[Numpy-discussion] Looking for people interested in helping with Python compiler to LLVM
Dag Sverre Seljebotn
Tue Mar 20 23:20:52 CDT 2012
On 03/20/2012 12:56 PM, Francesc Alted wrote:
> On Mar 20, 2012, at 2:29 PM, Dag Sverre Seljebotn wrote:
>> Francesc Alted<firstname.lastname@example.org> wrote:
>>> On Mar 20, 2012, at 12:49 PM, mark florisson wrote:
>>>>> Cython and Numba certainly overlap. However, Cython requires:
>>>>> 1) learning another language
>>>>> 2) creating an extension module --- loading bit-code files
>>> and dynamically executing (even on a different machine from the one
>>> that initially created them) can be a powerful alternative for run-time
>>> compilation and distribution of code.
>>>>> These aren't show-stoppers obviously. But, I think some users
>>> would prefer an even simpler approach to getting fast-code than Cython
>>> (which currently doesn't do enought type-inference and requires
>>> building a dlopen extension module).
>>>> Dag and I have been discussing this at PyCon, and here is my take on
>>>> it (at this moment :).
>>>> Definitely, if you can avoid Cython then that is easier and more
>>>> desirable in many ways. So perhaps we can create a third project
>>>> called X (I'm not very creative, maybe ArrayExprOpt), that takes an
>>>> abstract syntax tree in a rather simple form, performs code
>>>> optimizations such as rewriting loops with array accesses to vector
>>>> expressions, fusing vector expressions and loops, etc, and spits out
>>>> transformed AST containing these optimizations. If runtime
>>>> is given such as actual shape and stride information the
>>>> transformations could figure out there and then whether to do things
>>>> like collapsing, axes swapping, blocking (as in, introducing more
>>>> or loops to retain discontiguous blocks in the cache), blocked memory
>>>> copies to contiguous chunks, etc.
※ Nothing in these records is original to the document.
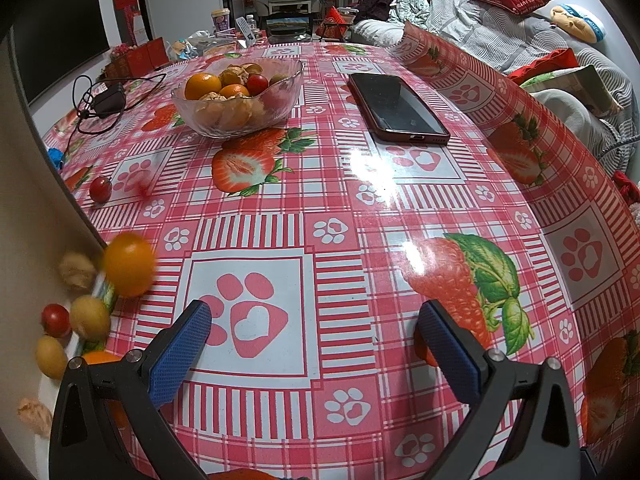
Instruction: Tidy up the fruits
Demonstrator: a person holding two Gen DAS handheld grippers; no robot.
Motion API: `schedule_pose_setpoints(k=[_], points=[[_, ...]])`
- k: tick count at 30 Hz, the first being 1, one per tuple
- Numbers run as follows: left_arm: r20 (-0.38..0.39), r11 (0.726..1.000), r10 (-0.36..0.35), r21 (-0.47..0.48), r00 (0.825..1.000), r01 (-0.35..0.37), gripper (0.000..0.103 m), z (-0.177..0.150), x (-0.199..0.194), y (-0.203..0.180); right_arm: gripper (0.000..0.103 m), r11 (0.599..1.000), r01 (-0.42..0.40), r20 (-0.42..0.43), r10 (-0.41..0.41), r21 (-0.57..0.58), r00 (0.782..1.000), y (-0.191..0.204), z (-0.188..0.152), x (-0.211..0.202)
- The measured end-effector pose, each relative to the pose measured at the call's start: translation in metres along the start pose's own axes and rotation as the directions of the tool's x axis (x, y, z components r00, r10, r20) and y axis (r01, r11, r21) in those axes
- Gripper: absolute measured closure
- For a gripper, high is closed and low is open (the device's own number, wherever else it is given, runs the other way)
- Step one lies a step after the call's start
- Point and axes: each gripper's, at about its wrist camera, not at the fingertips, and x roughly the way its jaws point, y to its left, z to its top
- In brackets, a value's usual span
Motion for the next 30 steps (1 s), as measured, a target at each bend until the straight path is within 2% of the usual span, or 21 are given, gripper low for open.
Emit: schedule_pose_setpoints(k=[30], points=[[0.000,1.000,0.003,0.002,1.000,-0.003,0.000,0.0003,0.0006,0.0004,0.000,1.000,0.007,0.014,-0.007,0.016,1.000,0.0005,-0.0009,-0.0001]])
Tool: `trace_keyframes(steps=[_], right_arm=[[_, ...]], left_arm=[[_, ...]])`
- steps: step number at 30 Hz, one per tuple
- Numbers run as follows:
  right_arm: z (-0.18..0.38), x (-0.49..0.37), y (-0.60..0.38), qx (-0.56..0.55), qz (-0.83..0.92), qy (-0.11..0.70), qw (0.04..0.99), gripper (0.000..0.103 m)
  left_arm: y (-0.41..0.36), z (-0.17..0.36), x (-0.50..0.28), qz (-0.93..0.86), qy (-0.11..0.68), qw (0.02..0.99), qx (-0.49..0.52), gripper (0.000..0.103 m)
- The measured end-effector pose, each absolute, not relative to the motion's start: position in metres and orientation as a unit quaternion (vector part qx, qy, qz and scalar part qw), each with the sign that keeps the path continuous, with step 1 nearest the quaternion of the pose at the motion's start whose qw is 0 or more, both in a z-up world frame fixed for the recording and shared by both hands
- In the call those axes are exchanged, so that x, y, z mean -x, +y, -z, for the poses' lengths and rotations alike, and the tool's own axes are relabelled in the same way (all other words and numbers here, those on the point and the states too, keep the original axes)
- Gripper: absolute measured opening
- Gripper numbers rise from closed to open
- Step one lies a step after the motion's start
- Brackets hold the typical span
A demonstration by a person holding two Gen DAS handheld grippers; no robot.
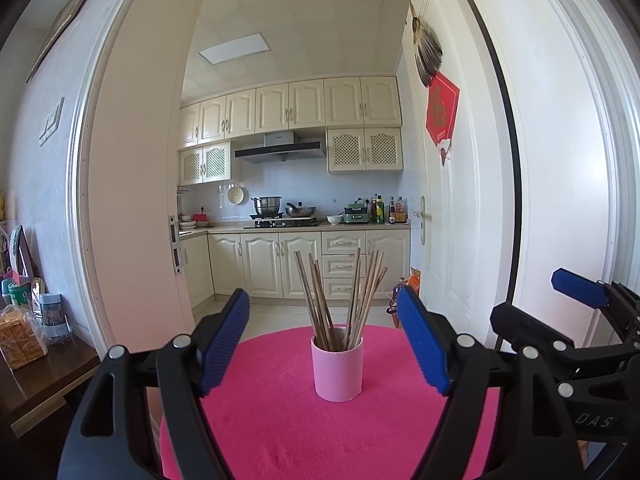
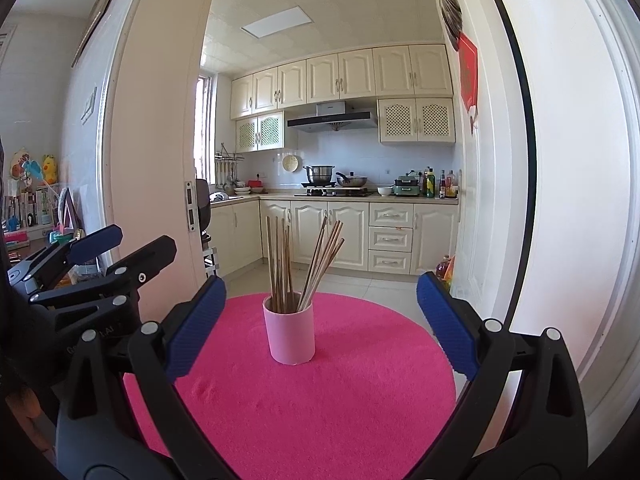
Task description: Organize utensils
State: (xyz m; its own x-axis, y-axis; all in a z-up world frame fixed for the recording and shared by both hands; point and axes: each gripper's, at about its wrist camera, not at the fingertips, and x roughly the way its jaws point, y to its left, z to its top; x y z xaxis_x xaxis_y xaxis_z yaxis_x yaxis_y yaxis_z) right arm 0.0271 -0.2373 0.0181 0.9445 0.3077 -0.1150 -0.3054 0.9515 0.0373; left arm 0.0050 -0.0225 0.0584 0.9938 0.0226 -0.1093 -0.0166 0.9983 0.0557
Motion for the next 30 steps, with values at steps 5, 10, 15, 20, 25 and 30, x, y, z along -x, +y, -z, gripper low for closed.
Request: trace_keyframes(steps=[5, 10, 15, 20, 25, 30], right_arm=[[-0.0165, -0.028, -0.237, -0.01, -0.156, 0.062, 0.986, 0.094], [-0.0145, -0.0289, -0.2369, -0.007, -0.155, 0.063, 0.986, 0.094], [-0.0141, -0.0307, -0.238, -0.008, -0.155, 0.064, 0.986, 0.094], [-0.0132, -0.0306, -0.2385, -0.007, -0.155, 0.065, 0.986, 0.094], [-0.0125, -0.031, -0.2387, -0.008, -0.156, 0.066, 0.986, 0.094], [-0.0121, -0.0309, -0.2382, -0.008, -0.156, 0.066, 0.986, 0.094]], left_arm=[[-0.0219, -0.0575, -0.0067, -0.01, 0.056, 0.998, -0.028, 0.075], [-0.0213, -0.0553, -0.0075, -0.011, 0.058, 0.998, -0.029, 0.075], [-0.0215, -0.0554, -0.0071, -0.011, 0.058, 0.998, -0.03, 0.075], [-0.0215, -0.0541, -0.0066, -0.011, 0.06, 0.998, -0.029, 0.075], [-0.021, -0.054, -0.0066, -0.011, 0.061, 0.998, -0.029, 0.075], [-0.0211, -0.054, -0.0066, -0.011, 0.061, 0.998, -0.029, 0.075]])
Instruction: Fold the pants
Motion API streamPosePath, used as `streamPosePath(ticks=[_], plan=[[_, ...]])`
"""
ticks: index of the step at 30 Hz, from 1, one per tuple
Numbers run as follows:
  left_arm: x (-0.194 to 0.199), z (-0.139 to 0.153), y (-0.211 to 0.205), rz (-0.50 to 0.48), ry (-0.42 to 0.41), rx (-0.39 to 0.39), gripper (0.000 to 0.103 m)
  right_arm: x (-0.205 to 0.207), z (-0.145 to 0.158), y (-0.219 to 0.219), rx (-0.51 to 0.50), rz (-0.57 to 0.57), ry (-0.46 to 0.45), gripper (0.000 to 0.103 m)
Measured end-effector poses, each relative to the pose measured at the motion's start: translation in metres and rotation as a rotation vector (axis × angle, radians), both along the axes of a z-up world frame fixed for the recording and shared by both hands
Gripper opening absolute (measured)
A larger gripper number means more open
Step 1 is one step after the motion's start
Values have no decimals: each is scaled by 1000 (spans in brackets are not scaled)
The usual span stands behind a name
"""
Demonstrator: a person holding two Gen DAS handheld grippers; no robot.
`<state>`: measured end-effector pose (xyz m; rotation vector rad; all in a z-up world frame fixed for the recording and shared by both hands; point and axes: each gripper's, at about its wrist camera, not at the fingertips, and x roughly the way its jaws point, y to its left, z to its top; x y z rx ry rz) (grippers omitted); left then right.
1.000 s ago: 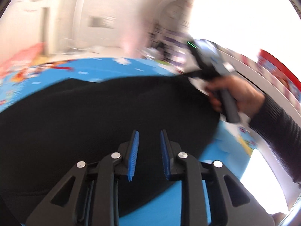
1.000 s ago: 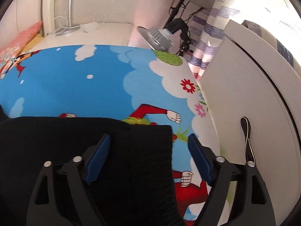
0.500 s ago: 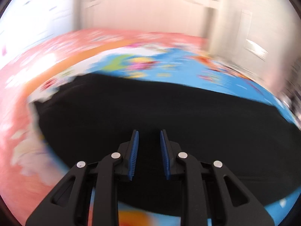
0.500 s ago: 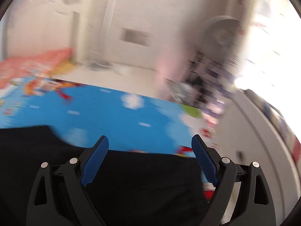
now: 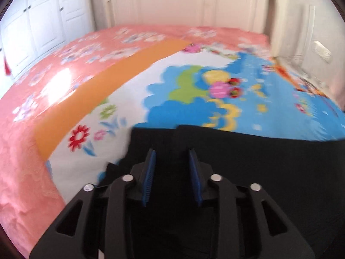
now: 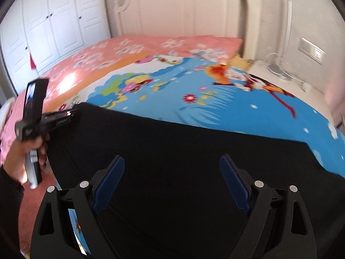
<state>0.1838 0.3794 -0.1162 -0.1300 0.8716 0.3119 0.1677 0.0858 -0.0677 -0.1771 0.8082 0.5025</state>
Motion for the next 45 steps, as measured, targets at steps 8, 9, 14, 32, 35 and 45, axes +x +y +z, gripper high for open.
streamPosePath(ticks=[8,9,14,32,35,45], plan=[[-116,29,56,195,-297,-418,50,52,-45,16,-117,-79,96,86],[-130,26,62,206,-316,-479,49,53,-53,15,-116,-76,104,86],[-170,-10,75,271,-350,-798,49,48,-55,16,-130,-78,80,89],[-127,-68,113,348,-355,-1037,31,50,-56,14,-109,-79,97,91],[-117,-69,116,340,-348,-1032,22,50,-56,15,-108,-79,97,91],[-123,-47,107,302,-413,-940,12,50,-56,15,-107,-80,97,91]])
The AST could then also say whether
>>>> the final expressions are vectorizable. Part of this functionality is
>>>> already in numpy's nditer, except that this would be implicit and do
>>>> more (and hopefully with minimal overhead).
>>>> So numba, Cython and maybe numexpr could use the functionality,
>>>> by building the AST from Python and converting back (if necessary) to
>>>> its own AST. As such, the AST optimizer would be only part of any
>>>> (runtime) compiler's pipeline, and it should be very flexible to
>>>> retain any information (metadata regarding actual types, control flow
>>>> information, etc) provided by the original AST. It would not do
>>>> control flow analysis, type inference or promotion, etc, but only
>>>> with abstract types like integers, reals and arrays (C, Fortran or
>>>> partly contiguous or strided). It would not deal with objects, but
>>>> would allow to insert nodes like UnreorderableNode and SideEffectNode
>>>> wrapping parts of the original AST. In short, it should be as easy as
>>>> possible to convert from an original AST to this project's AST and
>>>> back again afterwards.
>>> I think this is a very interesting project, and certainly projects like
>>> numba can benefit of it. So, in order to us have an idea on what you
>>> are after, can we assume that your project (call it X) would be kind of
>>> an compiler optimizer, and then the produced, optimized code could be
>>> feed into numba for optimized LLVM code generation (that on its turn,
>>> can be run on top of CPUs or GPUs or a combination)? Is that correct?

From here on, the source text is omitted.